← All Articles

MD Primer: the Pursuit of Imperfection

Filed under: process

The process behind MD Primer, a type family which celebrates the naïvety and diversity of pre-digital sans serifs. Drawing influence from a number of 19th century designs, MD Primer is a careful celebration of wonkiness.

Recently I published MD Primer, a new grotesque typeface in six weights. I’ve described it as a ‘digital reinterpretation of the flaws and inconsistencies of early sans-serifs’ — in this post I’d like to cover in a little more detail what that means. I’ll also highlight some of the specific features and rationale behind the design, which draws from historical sources in a very consciously digital way.

MD Primer weights
MD Primer’s six weights, from Light to Black.

Just as the shape of a writing tool influences the marks it creates, so too does a typeface carry traces of its method of production. A metal font, the standard for half a millennium, is the result of a complex set of analogue processes, each one leading to some change in the resulting typeface.

Although it’s perhaps less apparent, digital typefaces are just as influenced by the technology behind them. Not every shape that can be cut in metal can be drawn with vectors (at least, not feasibly), and vice versa.

This is one of the fundaments behind the typographic idea of revival: the process of translating a typeface from one technology to another. It’s an extremely involved process — not everything from the original can be maintained, so the type designer must decide which elements to keep, which to leave, and which to adapt for the new medium. If you’ve ever wondered why the digital version of a typeface isn’t the same as the original (or why there are so many versions of Garamond) this is likely the reason.

Folio-Grotesk Digitisation
24pt Folio-Grotesk Halbfett (Bauer’sche Gießerei). Left to right: scanned original; digitisation; overlay showing differences in white. Though my digitisation is close, a perfect match using bézier outlines is not possible — even if the outline is very similar, the digital version loses some tactility.

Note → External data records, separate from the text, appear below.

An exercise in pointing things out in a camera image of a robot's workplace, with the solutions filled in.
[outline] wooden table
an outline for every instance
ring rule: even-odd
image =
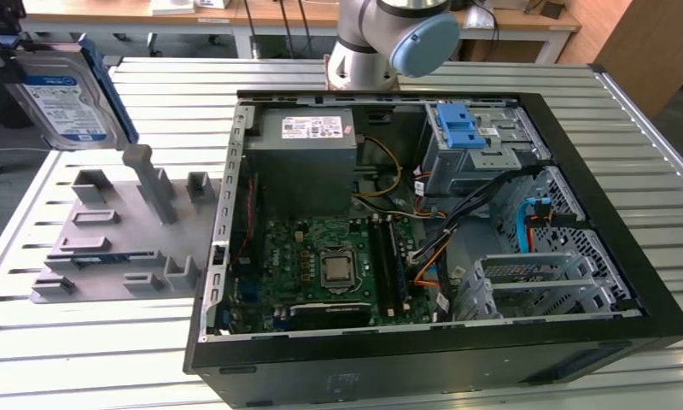
[[[38,32],[155,32],[232,34],[240,58],[251,58],[251,25],[244,3],[235,0],[228,9],[199,9],[194,15],[152,16],[150,0],[24,0],[28,18],[24,27]],[[248,0],[256,34],[287,35],[279,2]],[[305,3],[312,36],[336,37],[339,6]],[[496,10],[501,40],[545,42],[537,63],[555,63],[580,23],[568,12],[560,20],[525,15],[519,10]],[[305,35],[296,0],[287,0],[287,16],[293,35]],[[467,12],[456,13],[461,25]],[[464,39],[489,40],[493,30],[461,29]]]

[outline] yellow cable
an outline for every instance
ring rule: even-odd
[[[385,189],[385,190],[379,190],[377,192],[359,192],[357,194],[352,194],[352,196],[361,196],[361,197],[369,197],[369,196],[383,196],[385,195],[388,192],[392,192],[397,186],[400,185],[400,181],[403,180],[403,167],[400,166],[400,161],[397,160],[397,157],[396,155],[392,153],[392,151],[389,150],[389,148],[385,146],[384,143],[380,142],[379,139],[376,138],[372,138],[372,137],[368,137],[365,136],[365,139],[369,139],[371,141],[373,141],[377,146],[383,149],[383,151],[385,151],[385,153],[389,155],[389,157],[392,158],[392,161],[396,163],[396,168],[397,168],[397,176],[396,176],[396,182],[393,183],[393,185]]]

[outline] ram slot
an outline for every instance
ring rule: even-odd
[[[397,280],[396,242],[389,222],[371,221],[368,224],[371,256],[373,260],[375,287],[380,315],[392,317],[403,312],[404,300]]]

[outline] black cable
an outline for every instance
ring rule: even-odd
[[[524,9],[524,13],[528,15],[532,11],[535,11],[535,9],[539,7],[539,5],[544,2],[545,2],[545,0],[539,0],[537,4],[535,4],[532,7],[528,7],[527,9]]]
[[[419,257],[427,254],[433,248],[444,242],[444,240],[453,234],[460,227],[460,219],[476,211],[483,205],[485,205],[496,196],[499,189],[515,178],[520,178],[527,175],[537,175],[543,170],[541,165],[529,165],[521,169],[507,171],[497,175],[495,179],[487,181],[468,196],[461,200],[456,208],[451,211],[448,218],[444,222],[443,232],[432,238],[427,244],[423,245],[420,250],[415,253]]]
[[[256,26],[254,25],[254,17],[251,16],[251,8],[248,7],[248,0],[243,0],[243,4],[247,6],[248,25],[251,26],[251,35],[256,41]]]
[[[243,4],[247,7],[248,25],[251,26],[251,54],[256,58],[256,25],[254,24],[254,16],[251,15],[251,8],[248,7],[248,0],[243,0]]]
[[[299,8],[301,9],[301,17],[304,18],[304,29],[307,30],[307,46],[303,48],[301,53],[309,47],[309,52],[313,54],[315,50],[311,47],[311,32],[309,32],[309,22],[307,21],[307,11],[304,10],[304,0],[299,0]]]
[[[288,26],[288,17],[287,17],[287,6],[284,5],[284,0],[279,0],[282,5],[282,14],[284,15],[284,25],[287,26],[287,35],[288,35],[288,51],[292,54],[292,60],[296,58],[295,55],[295,40],[292,39],[292,29]]]
[[[437,284],[440,287],[440,292],[445,296],[445,299],[448,299],[448,311],[441,309],[441,313],[439,314],[437,321],[439,322],[448,322],[452,315],[451,315],[451,309],[453,304],[453,285],[452,285],[452,279],[451,275],[448,274],[448,249],[444,250],[440,257],[436,261],[436,269],[437,269]]]
[[[377,191],[384,190],[384,188],[383,188],[383,187],[381,187],[381,185],[380,185],[380,178],[376,178],[376,179],[375,179],[375,190],[377,190]],[[385,201],[388,201],[388,203],[389,203],[389,205],[392,206],[392,208],[393,208],[393,209],[396,209],[396,210],[399,210],[399,211],[405,212],[405,210],[404,210],[404,209],[401,209],[401,208],[397,206],[396,202],[392,200],[392,198],[389,197],[389,195],[388,195],[388,194],[385,194],[385,195],[380,195],[380,198],[383,198]]]
[[[387,214],[388,212],[397,212],[399,209],[395,208],[395,209],[384,209],[384,208],[380,208],[377,205],[375,205],[369,200],[367,200],[364,197],[361,196],[356,196],[355,197],[355,200],[356,201],[360,201],[363,202],[369,208],[375,209],[377,212],[380,212],[381,214]]]
[[[497,16],[493,14],[493,12],[485,8],[481,4],[479,4],[477,1],[473,1],[473,5],[480,8],[483,11],[489,13],[493,19],[493,34],[492,34],[492,46],[489,47],[489,53],[487,54],[487,58],[483,59],[483,62],[489,61],[489,59],[493,56],[493,51],[499,48],[499,42],[501,40],[501,30],[499,29],[499,20]]]

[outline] power supply label
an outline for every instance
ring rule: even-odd
[[[341,117],[287,117],[284,119],[284,139],[344,138]]]
[[[56,132],[72,141],[103,141],[107,130],[99,114],[83,98],[83,90],[71,76],[31,75],[26,89]]]

For a long time, I’ve had a kind of obsession with early grotesque typefaces.¹ There’s no particularly universal feature among this group, but a general commonality is their sense of roughness: the notion that something about them, from their proportions to the details of their glyphs, is somehow unrefined. Perhaps their uppercase is too bold, or their A too narrow, or the terminals of their C and S too different.

Whether these imperfections come from the novelty of the grotesque style, or from the naivety of the typefaces’ creators, they are seldom represented in digital type. Given how involved and how personal the revival process is, if one of these typefaces is digitised at all, the mistakes and hallmarks of analogue type casting rarely seem to cross the technology gap. If they do, it is through deliberate effort.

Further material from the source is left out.